"Pablo, o la vida en las Pampas", título original, "Pablo, ou la vie dans les pampas", de Eduarda Mansilla, es una novela argentina publicada originalmente en francés, en 1869, siendo como tantas otras obras de la época, publicada originalmente en fascículos de diarios o revistas. Pertenece al género de la literaura gauchesca, cuya génesis se encuentra en el Cono Sur de América, siendo las obras argentinas las principales representantes de este género a nivel global, aunque se pueden encontrar obras de este tipo en la literatura de países como Uruguay, Chile o en la región sur de Brasil.
La historia que nos presenta la novela se ambienta en la región pampeana de Argentina, cuyo contexto histórico se enmarca en el período de la posguerra civil que enfrentara en su momento a los bandos federales y unitarios, y durante el transcurso de la Guerra de la Triple Alianza, razón por la cual la novela está cargada de "chicanas" políticas que lanzaba la autora al gobierno de la época, que promovía la participación del país en la guerra. Los personajes principales de la obra son el gaucho Pablo Guevara, su madre Micaela y la hija de un estanciero federal, de nombre Dolores. Tanto Pablo como Dolores sienten un fuerte amor y atracción el uno por el otro, romance que se vé fuertemente dificultado en su crecimiento cuando Pablo es reclutado de forma obligada para ir a la guerra. Desde el momento en que éste es reclutado, comienza a desenvolverse una trama de romance y tragedia cuyo final no dejará indiferente al lector, el cual no será ajeno al sufrimiento de Dolores ante la posibilidad de nunca más ver a su amado, el igual tormento que atraviesa Pablo cuando decide desertar del Ejército para volver en busca de su amada, y la desesperación de Micaela por encontrar a su hijo, dado que Pablo es lo único que queda de su familia, al haber perdido a su marido y el resto de sus hijos en la guerra. Quizás el personaje más trágico hacia el final resulta ser el de Micaela, puesto que, ya entrando en spoilers, termina con su psique destrozada luego de todas las pericias que tuvo que pasar para consguir que el propio gobernador de Buenos Aires le firmara los papeles necesarios para retirar legalmente a su hijo del servicio, sólo llegar al fortín donde la habían mandado para encontrarse con el cuerpo inherte de su retoño, luego de haber sido éste fusilado por desertor.
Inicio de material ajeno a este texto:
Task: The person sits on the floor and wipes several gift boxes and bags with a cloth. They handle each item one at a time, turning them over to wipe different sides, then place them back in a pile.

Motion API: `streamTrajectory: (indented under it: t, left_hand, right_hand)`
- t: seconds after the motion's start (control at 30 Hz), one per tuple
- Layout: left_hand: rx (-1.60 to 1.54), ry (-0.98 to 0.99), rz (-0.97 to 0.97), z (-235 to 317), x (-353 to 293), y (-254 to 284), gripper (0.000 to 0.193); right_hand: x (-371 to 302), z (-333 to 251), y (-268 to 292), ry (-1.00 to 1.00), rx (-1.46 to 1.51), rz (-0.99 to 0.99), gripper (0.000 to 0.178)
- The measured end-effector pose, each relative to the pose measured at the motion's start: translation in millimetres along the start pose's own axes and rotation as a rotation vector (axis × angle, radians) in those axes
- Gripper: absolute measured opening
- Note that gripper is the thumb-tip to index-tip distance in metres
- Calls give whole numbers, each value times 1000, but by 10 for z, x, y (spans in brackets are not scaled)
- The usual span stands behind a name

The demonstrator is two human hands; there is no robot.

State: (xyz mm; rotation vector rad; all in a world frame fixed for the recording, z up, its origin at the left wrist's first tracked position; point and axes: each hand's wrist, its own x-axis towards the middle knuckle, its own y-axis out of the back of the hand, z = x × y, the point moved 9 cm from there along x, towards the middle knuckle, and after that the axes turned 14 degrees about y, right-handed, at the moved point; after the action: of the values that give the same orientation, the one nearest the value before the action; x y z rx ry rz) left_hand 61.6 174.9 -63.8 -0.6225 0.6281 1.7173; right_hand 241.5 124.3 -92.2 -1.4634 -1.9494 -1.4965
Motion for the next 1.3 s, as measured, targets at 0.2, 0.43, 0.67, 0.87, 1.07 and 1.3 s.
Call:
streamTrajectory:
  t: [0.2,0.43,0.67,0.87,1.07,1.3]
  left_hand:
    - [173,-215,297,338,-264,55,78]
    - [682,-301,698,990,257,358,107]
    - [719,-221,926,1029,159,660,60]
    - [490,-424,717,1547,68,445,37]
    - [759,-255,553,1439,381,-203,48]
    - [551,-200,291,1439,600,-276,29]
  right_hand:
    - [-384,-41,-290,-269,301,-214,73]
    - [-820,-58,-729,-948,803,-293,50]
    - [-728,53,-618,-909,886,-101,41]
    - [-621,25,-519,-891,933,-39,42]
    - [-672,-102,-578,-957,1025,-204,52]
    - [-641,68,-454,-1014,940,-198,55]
La trama es atrapante, y el ritmo de lectura es bastante ágil la mayor parte del tiempo. Pese a su antigüedad, es una lectura amena y sencilla, amigable incluso para lectores poco experimentados.
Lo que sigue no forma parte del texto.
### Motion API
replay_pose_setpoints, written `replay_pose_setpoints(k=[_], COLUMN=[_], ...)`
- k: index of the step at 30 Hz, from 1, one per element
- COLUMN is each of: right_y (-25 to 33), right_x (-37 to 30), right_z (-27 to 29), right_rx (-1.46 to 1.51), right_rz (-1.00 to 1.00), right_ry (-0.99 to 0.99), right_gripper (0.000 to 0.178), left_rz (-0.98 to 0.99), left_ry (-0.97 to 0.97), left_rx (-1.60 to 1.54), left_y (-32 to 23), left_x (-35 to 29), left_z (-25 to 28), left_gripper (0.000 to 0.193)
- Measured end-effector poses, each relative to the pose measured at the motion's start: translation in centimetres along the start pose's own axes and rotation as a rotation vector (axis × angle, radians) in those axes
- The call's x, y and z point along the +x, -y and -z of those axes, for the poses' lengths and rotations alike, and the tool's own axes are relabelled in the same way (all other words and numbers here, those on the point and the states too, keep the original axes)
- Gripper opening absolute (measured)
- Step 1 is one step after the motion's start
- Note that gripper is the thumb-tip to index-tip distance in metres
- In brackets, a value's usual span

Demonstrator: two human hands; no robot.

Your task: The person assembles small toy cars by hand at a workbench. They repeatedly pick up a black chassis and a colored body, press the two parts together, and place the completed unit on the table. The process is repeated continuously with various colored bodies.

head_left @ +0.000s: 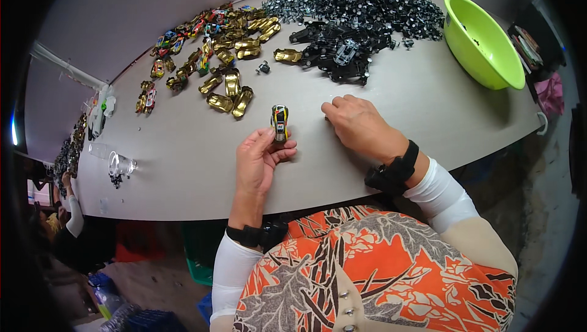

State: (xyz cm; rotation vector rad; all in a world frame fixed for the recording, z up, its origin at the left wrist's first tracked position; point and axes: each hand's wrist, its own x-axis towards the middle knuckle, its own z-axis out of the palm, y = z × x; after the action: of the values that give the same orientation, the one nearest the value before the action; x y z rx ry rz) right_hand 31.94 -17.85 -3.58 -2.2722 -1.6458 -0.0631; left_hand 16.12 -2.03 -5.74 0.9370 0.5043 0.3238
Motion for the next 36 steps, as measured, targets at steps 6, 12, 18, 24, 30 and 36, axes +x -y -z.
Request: replay_pose_setpoints(k=[6, 12, 18, 24, 30, 36], right_y=[0.4, -0.2, -1.9, -3.0, -5.6, -6.2], right_x=[0.0, 0.8, 1.2, 1.6, 1.7, 1.1], right_z=[0.0, -0.1, 0.2, 0.4, 0.0, 0.1], right_rx=[-0.074, -0.048, 0.031, 0.092, 0.557, 1.196], right_rz=[0.027, -0.058, -0.101, -0.154, -0.305, -0.592], right_ry=[0.027, 0.006, -0.043, -0.07, -0.083, -0.06], right_gripper=[0.014, 0.019, 0.023, 0.019, 0.012, 0.006], left_rz=[0.022, 0.129, 0.196, 0.183, 0.226, 0.224], left_ry=[0.01, 0.042, 0.082, 0.098, 0.119, 0.208], left_rx=[-0.012, -0.032, -0.063, -0.024, -0.056, -0.056], left_y=[-0.1, -0.7, -2.7, -3.8, -3.2, -2.7], left_x=[0.9, 1.3, -0.1, 2.2, 4.4, 3.7], left_z=[-0.4, -0.1, -2.1, -1.0, -0.5, -1.5], left_gripper=[0.019, 0.019, 0.02, 0.018, 0.018, 0.017])
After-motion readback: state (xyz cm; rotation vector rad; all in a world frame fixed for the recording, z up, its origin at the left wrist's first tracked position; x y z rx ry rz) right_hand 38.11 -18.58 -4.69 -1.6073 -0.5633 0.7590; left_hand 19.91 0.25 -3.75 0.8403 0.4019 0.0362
Quizás el único punto en el que puede flaquear sea el hecho de que la novela dedica bastantes párrafos a explicar la geografía, demografía, política y costumbres de la naciente República Argentina, puesto que la idea de la autora era presentar, a través de este texto, las luces y sombras de su nación ante los lectores europeos.
También, y a pesar de todo, es un texto que en todo momento debe leerse entendiendo su contexto histórico y el momnto en que fue escrita la obra, puesto que algunos comentarios hechos por la autora sobre los negros o los indios podrían resultar ofensivos para algunos lectores con una sensibilidad frágil.
Es una lectura que recomiendo mucho, sobretodo para aquellos que quieran introducirse a la literatura argentina y, más específicamente, al género gauchesco a través de un texto sencillo, didáctico en algunas ocasiones, que sobretodo sirve para empezar a comprender la mitificada figura del gaucho.